You all may remember that I have a sweet spot in my heart for books written in letter format, and this new release from Sleeping Bear Press and retired astronaut Clayton Anderson is no exception! Anderson once spent 5 months on a mission in space, and in Letters from Space, he uses letters and written correspondence to both entertain and educate readers about what life is like for an astronaut in space. Read on for a little more information about the book, as well as some of the facts and tidbits we learned about space missions!
*** Affiliate links used. A big thank you to Sleeping Bear Press for sharing this book with our family in exchange for an honest review. All thoughts and opinions of this book are my own.
Opening with a letter to his mom sent on Flight Day 3 and ending with a letter to Mission Control after he arrived safely back on Earth on Day 152, we get to read fictional letters from Clayton to his mom, his friends, Mission Control, students, his doctors, fans, and more. And while most letters do include some humor (“I sure hope aliens like basil and lettuce!”), each letter teaches the readers something important about what astronauts might actually do and learn on these missions.

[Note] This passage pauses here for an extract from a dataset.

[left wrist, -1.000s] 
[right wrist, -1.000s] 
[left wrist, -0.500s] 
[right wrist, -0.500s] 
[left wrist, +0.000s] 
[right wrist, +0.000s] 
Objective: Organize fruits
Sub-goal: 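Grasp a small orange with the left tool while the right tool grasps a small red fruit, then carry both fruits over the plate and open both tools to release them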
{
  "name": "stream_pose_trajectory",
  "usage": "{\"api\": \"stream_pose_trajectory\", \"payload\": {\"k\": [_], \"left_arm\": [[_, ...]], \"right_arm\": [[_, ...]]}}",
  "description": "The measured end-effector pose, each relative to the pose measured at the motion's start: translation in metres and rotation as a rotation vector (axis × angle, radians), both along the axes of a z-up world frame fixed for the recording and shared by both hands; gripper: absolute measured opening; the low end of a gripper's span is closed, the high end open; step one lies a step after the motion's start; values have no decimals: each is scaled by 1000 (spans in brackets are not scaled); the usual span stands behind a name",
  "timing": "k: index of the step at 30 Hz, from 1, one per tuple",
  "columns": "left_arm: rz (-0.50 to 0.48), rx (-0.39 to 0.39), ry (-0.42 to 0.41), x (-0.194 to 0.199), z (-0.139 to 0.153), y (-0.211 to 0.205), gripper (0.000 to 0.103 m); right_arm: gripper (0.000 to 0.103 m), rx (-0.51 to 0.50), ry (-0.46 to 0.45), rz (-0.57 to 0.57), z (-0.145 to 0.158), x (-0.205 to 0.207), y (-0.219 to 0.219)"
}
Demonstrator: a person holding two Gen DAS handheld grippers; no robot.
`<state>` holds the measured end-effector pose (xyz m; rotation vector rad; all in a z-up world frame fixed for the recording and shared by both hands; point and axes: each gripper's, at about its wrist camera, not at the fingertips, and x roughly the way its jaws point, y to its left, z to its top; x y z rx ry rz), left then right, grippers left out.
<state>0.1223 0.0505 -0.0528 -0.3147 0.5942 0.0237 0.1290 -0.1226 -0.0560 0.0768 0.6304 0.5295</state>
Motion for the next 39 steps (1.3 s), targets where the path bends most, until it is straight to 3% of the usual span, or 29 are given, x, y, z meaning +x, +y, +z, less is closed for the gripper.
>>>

Through Clayton’s unique approach to teaching about astronauts and NASA, readers learn about all aspects of space missions. For example, did you know that in the first few days of a space mission, your head might swell because your heart pumps too much fluid to your brain because it thinks you’re still on Earth? Or did you know that scientists ask astronauts to take pictures of specific things on Earth on various missions, comparing these photographs over time to learn about things like ocean health, soil erosion, deforestation, and city growth? Or that astronauts can’t wash their clothes in space, so they wear each item for a certain number of days in a row and then simply throw them away? (Yes, even their underwear…). Anderson even writes about the scientific method and Newton’s First Law without making it read like a textbook!
Be sure to spend time reading through the “PS From the Astronaut” pages at the back. Anderson has filled them with lots of interesting information about various stories he included in his letters, such as why scientists are learning about growing food in their spaceships.